Problem details: Gather the lines below that include the string "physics", copying each in full.

Records supplied:
--
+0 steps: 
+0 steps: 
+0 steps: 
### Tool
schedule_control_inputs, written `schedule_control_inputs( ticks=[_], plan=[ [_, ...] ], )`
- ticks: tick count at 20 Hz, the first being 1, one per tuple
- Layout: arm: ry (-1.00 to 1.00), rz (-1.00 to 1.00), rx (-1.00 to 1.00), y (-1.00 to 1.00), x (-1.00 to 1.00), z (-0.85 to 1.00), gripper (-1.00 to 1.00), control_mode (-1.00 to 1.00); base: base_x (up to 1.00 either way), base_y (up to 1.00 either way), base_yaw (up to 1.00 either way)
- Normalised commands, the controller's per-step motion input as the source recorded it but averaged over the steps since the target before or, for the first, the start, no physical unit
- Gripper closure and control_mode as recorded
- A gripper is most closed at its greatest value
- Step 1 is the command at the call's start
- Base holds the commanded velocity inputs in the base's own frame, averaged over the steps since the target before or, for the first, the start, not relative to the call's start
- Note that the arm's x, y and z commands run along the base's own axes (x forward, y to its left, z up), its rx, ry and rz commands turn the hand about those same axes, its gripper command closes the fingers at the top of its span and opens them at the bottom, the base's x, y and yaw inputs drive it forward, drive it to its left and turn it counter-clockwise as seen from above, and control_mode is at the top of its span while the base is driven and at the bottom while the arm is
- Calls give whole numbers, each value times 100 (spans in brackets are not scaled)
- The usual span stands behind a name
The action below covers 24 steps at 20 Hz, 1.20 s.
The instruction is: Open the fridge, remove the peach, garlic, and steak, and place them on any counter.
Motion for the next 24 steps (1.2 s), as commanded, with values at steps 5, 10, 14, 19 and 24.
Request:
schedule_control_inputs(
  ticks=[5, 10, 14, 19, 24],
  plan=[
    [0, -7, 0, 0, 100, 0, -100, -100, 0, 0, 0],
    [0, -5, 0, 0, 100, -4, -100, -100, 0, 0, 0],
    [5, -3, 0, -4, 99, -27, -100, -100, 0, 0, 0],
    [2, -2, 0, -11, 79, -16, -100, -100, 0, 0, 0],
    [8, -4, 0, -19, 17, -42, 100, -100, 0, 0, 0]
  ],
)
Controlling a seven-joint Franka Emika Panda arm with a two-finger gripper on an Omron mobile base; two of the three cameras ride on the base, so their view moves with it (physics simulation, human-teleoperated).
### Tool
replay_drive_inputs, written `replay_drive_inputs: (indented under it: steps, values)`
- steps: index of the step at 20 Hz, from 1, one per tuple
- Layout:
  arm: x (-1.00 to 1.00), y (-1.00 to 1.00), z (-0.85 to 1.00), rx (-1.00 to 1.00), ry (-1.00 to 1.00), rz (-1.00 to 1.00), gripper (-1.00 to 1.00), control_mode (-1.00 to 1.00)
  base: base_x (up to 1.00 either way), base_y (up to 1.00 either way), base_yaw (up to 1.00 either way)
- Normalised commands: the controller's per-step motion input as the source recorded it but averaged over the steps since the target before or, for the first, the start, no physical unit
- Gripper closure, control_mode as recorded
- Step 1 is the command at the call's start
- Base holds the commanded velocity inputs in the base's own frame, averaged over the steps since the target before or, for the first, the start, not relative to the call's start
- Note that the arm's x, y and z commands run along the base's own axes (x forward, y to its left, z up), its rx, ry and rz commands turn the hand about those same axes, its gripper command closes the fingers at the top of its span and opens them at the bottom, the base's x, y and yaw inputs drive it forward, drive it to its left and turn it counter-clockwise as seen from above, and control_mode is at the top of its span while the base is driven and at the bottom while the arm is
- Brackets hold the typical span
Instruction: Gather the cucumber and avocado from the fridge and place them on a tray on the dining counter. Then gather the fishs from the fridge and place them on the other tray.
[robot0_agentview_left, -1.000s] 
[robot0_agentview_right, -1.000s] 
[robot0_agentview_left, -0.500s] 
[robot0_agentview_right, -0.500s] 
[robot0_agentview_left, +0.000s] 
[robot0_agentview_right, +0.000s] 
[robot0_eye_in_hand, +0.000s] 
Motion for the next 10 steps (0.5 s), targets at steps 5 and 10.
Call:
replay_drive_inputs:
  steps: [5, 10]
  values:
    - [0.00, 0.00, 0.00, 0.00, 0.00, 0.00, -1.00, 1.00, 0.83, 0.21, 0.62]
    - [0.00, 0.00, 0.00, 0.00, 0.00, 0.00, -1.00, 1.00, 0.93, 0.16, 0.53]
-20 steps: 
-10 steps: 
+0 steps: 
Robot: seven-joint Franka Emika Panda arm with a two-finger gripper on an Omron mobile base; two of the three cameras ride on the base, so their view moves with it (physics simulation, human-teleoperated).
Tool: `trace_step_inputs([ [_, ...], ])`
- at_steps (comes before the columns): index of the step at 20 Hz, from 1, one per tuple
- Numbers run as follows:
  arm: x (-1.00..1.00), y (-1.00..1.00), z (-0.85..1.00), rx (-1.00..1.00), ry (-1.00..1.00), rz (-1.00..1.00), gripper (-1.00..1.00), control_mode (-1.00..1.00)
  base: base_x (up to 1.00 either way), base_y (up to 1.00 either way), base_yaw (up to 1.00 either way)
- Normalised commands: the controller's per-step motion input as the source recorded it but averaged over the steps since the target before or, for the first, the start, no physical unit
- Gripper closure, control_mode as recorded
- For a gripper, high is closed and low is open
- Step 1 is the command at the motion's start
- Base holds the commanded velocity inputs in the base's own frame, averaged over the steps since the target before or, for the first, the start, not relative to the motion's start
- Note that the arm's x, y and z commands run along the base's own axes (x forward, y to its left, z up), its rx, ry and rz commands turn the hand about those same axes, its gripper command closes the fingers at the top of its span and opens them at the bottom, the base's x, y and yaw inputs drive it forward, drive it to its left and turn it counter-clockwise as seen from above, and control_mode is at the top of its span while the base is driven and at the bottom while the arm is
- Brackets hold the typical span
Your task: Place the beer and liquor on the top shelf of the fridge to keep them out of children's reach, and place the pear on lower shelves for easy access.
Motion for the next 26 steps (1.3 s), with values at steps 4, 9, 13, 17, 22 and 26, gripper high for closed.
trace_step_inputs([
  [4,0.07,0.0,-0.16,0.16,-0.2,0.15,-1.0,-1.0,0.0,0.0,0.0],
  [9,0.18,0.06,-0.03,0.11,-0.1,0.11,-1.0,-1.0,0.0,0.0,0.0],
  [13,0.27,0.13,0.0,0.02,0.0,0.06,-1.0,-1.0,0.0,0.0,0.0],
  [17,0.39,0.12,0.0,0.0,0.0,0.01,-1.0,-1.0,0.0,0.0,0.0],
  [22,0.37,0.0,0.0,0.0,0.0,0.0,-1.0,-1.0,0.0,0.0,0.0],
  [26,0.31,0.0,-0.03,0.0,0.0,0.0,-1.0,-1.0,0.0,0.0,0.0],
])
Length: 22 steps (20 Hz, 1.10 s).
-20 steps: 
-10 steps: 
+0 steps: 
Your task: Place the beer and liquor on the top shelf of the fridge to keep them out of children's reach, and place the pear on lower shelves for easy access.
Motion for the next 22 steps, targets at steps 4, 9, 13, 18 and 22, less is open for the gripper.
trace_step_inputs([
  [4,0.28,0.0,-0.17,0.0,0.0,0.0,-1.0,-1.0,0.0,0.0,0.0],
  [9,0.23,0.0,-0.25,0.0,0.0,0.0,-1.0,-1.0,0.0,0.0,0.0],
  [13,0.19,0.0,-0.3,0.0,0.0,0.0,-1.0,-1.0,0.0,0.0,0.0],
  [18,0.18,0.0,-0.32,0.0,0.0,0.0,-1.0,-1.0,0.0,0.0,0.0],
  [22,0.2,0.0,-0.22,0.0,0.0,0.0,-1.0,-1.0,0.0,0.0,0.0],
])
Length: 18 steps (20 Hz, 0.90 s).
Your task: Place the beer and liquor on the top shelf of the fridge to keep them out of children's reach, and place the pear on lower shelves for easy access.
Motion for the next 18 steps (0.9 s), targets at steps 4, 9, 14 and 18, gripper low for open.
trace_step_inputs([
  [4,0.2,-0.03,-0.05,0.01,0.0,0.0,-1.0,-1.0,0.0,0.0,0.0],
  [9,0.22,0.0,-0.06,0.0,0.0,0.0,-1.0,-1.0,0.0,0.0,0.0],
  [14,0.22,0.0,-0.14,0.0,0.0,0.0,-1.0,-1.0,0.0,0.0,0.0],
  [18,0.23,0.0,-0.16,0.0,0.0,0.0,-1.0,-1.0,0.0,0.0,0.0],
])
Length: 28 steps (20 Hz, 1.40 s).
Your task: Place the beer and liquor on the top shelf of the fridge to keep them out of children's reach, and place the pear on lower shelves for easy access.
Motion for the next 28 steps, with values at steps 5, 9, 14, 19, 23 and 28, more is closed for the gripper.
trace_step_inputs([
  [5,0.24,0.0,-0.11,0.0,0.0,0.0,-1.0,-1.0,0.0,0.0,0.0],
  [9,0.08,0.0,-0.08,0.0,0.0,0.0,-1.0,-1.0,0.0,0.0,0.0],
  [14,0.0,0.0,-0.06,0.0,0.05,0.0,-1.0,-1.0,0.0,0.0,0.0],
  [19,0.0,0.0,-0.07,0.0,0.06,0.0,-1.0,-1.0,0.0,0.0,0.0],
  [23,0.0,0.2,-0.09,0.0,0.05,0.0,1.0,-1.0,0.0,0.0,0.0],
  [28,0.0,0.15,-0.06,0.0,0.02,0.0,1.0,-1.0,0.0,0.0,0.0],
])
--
Result for this task:
Controlling a seven-joint Franka Emika Panda arm with a two-finger gripper on an Omron mobile base; two of the three cameras ride on the base, so their view moves with it (physics simulation, human-teleoperated).
Robot: seven-joint Franka Emika Panda arm with a two-finger gripper on an Omron mobile base; two of the three cameras ride on the base, so their view moves with it (physics simulation, human-teleoperated).

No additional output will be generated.